Talc de Verre de Marcello Quintanilha

 

La descente aux enfers d'une dentiste brésilienne

Tout semble aller à la perfection pour Rosângela, elle a une bonne situation, un mari aimant, des enfants adorables, un métier épanouissant et tout ce qu'elle désire. Mais quelque chose lui échappe, un détail sans doute, elle sait très bien la chance qu'elle a ...et pourtant, ce détail, cette bagatelle, c'est là, une pièce défectueuse dans l'engrenage parfait de sa vie impeccable. Elle pourrait sûrement se convaincre que ce n'est pas grand chose mais non, comme un bourdonnement incessant dans les oreilles, Rosângela est obnubilé par ce... truc. Ce truc, c'est un sourire, le sourire de sa cousine, et elle s'y connaît en sourire, elle est dentiste.
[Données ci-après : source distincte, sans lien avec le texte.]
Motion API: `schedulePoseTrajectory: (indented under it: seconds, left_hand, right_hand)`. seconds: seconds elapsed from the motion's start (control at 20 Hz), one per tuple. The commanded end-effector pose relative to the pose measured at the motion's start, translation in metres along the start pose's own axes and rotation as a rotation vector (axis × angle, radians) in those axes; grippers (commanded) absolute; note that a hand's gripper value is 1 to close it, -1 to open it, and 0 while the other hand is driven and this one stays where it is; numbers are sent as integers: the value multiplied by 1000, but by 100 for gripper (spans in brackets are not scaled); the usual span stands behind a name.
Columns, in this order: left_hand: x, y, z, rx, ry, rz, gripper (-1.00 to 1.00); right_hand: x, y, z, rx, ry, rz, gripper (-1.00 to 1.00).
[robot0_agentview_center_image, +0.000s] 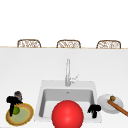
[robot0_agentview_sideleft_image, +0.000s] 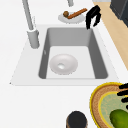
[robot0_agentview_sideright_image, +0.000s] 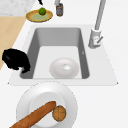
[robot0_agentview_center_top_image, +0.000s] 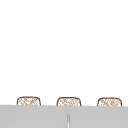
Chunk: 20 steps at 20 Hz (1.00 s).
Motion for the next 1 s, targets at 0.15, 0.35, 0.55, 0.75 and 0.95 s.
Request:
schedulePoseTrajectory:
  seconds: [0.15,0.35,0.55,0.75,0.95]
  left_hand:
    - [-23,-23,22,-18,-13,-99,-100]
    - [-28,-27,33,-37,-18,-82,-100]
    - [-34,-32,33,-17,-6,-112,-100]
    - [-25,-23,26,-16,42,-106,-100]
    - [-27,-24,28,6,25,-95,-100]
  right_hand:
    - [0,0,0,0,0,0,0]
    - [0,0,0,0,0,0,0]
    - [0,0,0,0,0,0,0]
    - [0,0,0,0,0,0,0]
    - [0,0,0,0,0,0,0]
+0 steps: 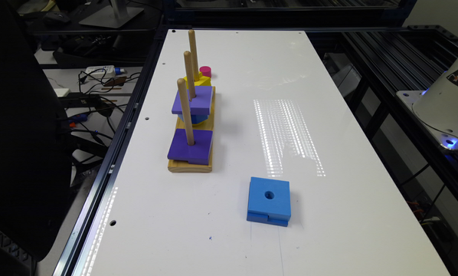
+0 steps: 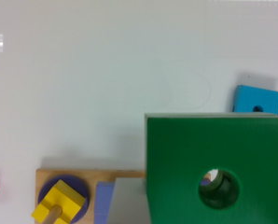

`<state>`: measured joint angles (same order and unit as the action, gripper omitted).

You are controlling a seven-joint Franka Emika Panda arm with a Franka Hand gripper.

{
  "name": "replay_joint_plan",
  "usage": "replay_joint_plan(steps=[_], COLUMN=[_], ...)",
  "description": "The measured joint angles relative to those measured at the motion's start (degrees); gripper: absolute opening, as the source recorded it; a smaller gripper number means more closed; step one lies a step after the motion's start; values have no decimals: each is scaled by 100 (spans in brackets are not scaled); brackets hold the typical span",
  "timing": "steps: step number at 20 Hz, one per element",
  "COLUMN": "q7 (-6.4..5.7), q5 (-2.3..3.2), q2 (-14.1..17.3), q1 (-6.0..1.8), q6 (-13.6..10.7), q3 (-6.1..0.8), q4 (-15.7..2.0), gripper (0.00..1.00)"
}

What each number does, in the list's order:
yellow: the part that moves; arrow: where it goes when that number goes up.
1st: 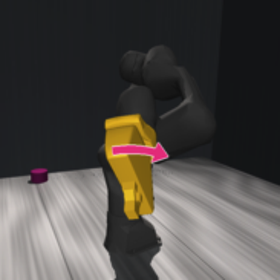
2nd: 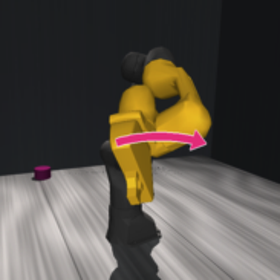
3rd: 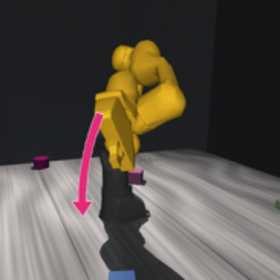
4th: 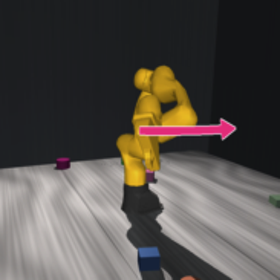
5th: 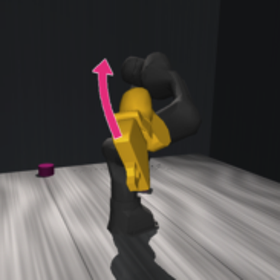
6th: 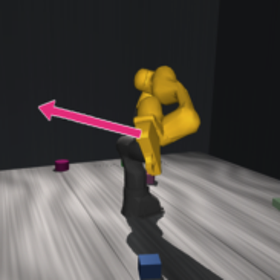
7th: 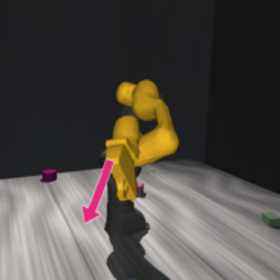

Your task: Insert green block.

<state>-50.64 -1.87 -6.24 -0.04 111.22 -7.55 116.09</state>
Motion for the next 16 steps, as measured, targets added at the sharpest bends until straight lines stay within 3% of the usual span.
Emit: replay_joint_plan(steps=[6, 16], q7=[-16, -146], q5=[0, 0], q2=[191, 551], q1=[0, 2], q6=[223, 659], q3=[-57, -202], q4=[1, -1], gripper=[0, 0])
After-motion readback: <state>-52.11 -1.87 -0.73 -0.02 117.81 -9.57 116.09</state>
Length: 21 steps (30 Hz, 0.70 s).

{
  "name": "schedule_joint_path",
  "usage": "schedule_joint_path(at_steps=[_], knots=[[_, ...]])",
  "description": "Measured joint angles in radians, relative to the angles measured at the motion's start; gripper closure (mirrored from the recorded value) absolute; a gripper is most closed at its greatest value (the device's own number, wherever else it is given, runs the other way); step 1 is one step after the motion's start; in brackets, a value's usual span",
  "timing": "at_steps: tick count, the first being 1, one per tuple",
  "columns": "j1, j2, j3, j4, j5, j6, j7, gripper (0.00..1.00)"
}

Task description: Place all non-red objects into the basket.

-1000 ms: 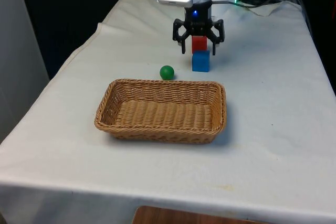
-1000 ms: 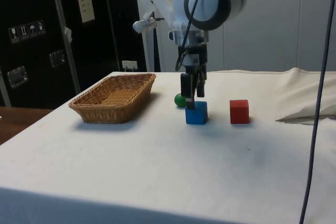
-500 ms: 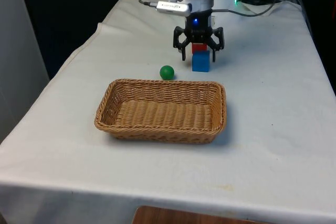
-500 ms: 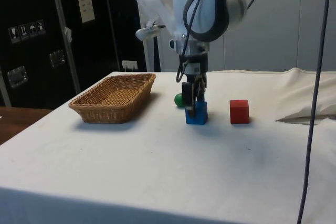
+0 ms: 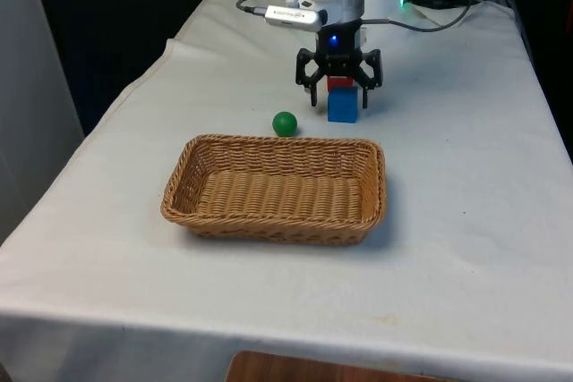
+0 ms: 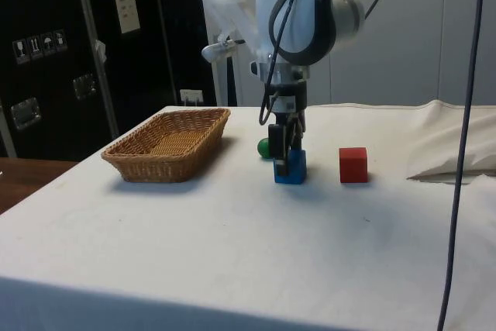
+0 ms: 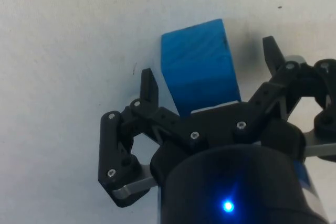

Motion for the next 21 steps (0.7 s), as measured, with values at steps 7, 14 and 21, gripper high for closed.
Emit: schedule_joint_path(at_steps=[7,14,21], knots=[[0.0,0.0,0.0,0.0,-0.001,0.0,0.0,0.31],[0.0,0.0,0.0,0.0,-0.001,0.0,0.0,1.0],[0.0,0.0,0.0,0.0,-0.001,0.0,0.0,0.99]])
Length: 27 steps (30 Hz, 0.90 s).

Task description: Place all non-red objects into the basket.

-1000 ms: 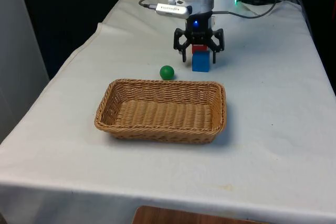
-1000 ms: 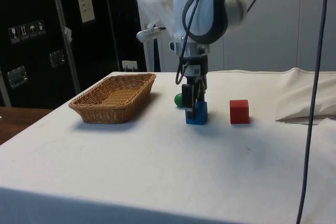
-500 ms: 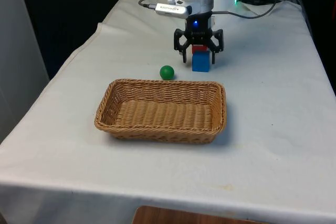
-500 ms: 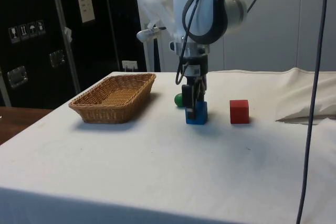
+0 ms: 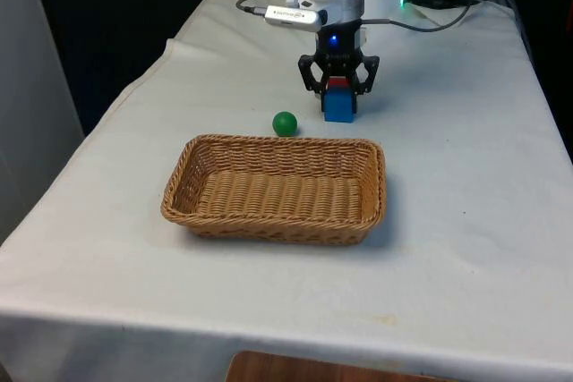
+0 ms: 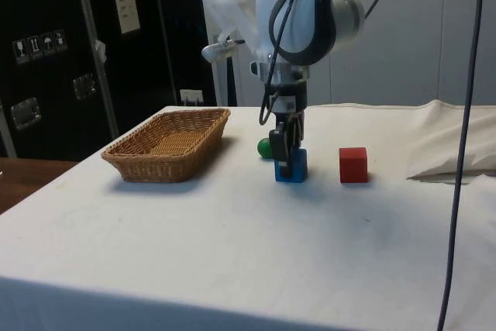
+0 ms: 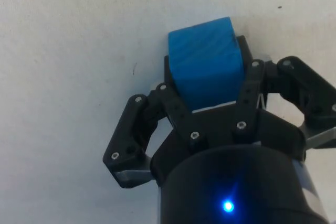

Talc de verre nous emmène au plus près de la dépression en suivant le parcours de cette femme qui a tout pour plaire et tout pour être heureuse, Marcello Quintanilha, auteur de l'excellent polar rythmé "Tungstène", choisit ici une narration de la conscience, comme un observateur anonyme qui suit Rosângela à travers tous les recoins de son esprit et du quartier dont elle fait partie intégrante.

La parole est assez rarement laissée à notre héroïne du quotidien si ce n'est pour échanger quelques mondanités, exprimer ce que tout le monde peut entendre. Le reste, c'est ce narrateur invisible qui tente de nous l'expliquer avec ses mots, ses mots parfois simples, et ses expressions, parfois alambiquées, avec toujours l'exigeance d'être au plus proche de ce qu'éprouve Rosângela, pour nous aider à comprendre, pour n'omettre aucun détail, pour nous faire vivre sa lente agonie, invisible, impalpable, faite de signes fugaces et de désagréments volatiles.
Ici, c'est une certaine épure au niveau graphique, jouant sur des niveaux de gris, usant de trames et marquant les noirs quand cela est nécessaire. L'auteur parvient à évoquer les lieux en quelques éléments sobres mais marqués, il force les détails sur les traits caractéristiques de chacun, leurs faciès, leurs mimiques, cette richesse réhaussant la force de son récit. Nous sommes toujours au plus près du regard de Rosângela et de ses expressions, faisant du lecteur un privilégié, qui est au courant, qui saisit l'instant et comprend son mal-être.

Talc de verre approche les tourments psychologiques à leur paroxysme, le roman graphique n'hésite pas à nous répéter chaque étape, chaque changement et évolution des pensées de Rosângela et, comme un message adressé à tous, il nous assène que peu importe la condition sociale, l'environnement, tout le monde reste à la merci des tourments de la dépression. En nous décrivant le monde d'une classe aisée brésilienne, l'impact n'en est encore que plus frappant.

Titre : Talc de Verre
Auteur : Marcello Quintanilha
Éditeur : çà et Là
Genre : Récit intimiste et psychologique où l'expression "avoir une dent contre quelqu'un" prend tout son sens.